How to End the School-to-Prison Pipeline

Schools have the power to divert students from the School-to-Prison pipeline. Educational programs and counseling services have been proven to be effective in helping students succeed in a meaningful way. School staff are ongoing observers of the students’ usual behaviors, social interactions, and emotions. Therefore, they can encourage positive life choices and promote positive mental health in youth, with a focus on building relationships and emotional literacy development, preventing or de-escalating challenging behaviors and youth violence.

When school staff members get to know students and build supportive relationships with them, students are more likely to stay in school and stop their disruptive behaviors as they realize that they are being heard. Dealing with social, emotional, or academic issues in students is difficult, and educators need more support and training to enact effective discipline. It is important for schools to have strategies to address problem behaviors while keeping students in school and learning.

One strategy for addressing students with disruptive or withdrawn behaviors, identifying emerging behavioral health conditions, and offering students support is using Notice. Talk. Act.® at School.

Students working together

Notice: Build positive relationships with students. Look for changes in a student’s behavior such as putting themselves or others in harm’s way, extreme disengagement, or isolation. Examples of disruptive and withdrawn behaviors include disagreement, aggression, and activities others might find disruptive.

Teacher helping group of students

 

Talk: To facilitate a conversation, use openended questions, affirmations, reflections, and summarizing to show that you care and the student is respected. Communicate clearly about acceptable behavior as well as expectations and consequences in place to prevent misconduct.

 

Students listening to the teacher

Act: Within your roles, take appropriate action to connect students with the support services they need. This may include resources for developing the social, emotional, and conflict resolution skills needed to manage difficult situations. Referring a student to school resource officers should be used as a last resort and only for severe infractions. Consider adopting restorative justice, an approach to replace punishment with repairing harm, and positive behavioral interventions and supports.

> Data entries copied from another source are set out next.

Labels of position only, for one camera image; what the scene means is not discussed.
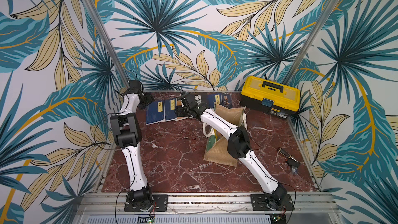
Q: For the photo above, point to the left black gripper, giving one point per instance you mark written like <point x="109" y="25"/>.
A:
<point x="149" y="98"/>

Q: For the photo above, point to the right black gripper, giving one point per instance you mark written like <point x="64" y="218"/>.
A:
<point x="182" y="106"/>

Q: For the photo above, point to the brown cover book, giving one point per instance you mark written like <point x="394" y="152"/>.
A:
<point x="181" y="118"/>

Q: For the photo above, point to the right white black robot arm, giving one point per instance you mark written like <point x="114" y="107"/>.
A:
<point x="238" y="147"/>

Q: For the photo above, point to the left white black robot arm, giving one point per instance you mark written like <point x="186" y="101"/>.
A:
<point x="128" y="136"/>

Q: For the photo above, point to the dark wolf title book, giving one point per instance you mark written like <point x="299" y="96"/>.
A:
<point x="201" y="98"/>

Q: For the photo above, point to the dark blue Guiguzi book back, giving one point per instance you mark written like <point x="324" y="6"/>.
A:
<point x="226" y="100"/>

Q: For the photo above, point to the yellow black toolbox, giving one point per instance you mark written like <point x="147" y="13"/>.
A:
<point x="270" y="97"/>

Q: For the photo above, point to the small black device on table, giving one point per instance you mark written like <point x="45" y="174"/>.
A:
<point x="290" y="160"/>

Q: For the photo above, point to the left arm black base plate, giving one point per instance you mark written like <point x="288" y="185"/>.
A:
<point x="160" y="202"/>

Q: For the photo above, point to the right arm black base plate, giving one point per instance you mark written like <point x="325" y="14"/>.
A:
<point x="258" y="201"/>

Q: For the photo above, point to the aluminium front rail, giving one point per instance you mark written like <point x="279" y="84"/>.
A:
<point x="208" y="208"/>

In addition, building a positive school climate that ensures fairness and equity for all students, regardless of their race, ethnicity, disability, or family income, helps prevent and change inappropriate behaviors.

School staff members are encouraged to work with school mental health professionals so that together they can help students to address the underlying causes of their misbehavior. Discipline policies and practices should also be evaluated often and updated regularly with evidence-based practices.

It is critical for schools to equip staff with skills, work with families and the community, and find resources to help students with social and emotional development, as well to foster favorable peer social interaction at school and nurture an encouraging approach to life challenges to positively impact student emotional and mental health.

Notice. Talk. Act.® at School is a schoolbased mental health program developed by the American Psychiatric Association Foundation to promote educators’ and staff understanding and identification of psychiatric problems in adolescent students, as well as to comprehensively address all psychiatric illnesses and needs related to youth mental health.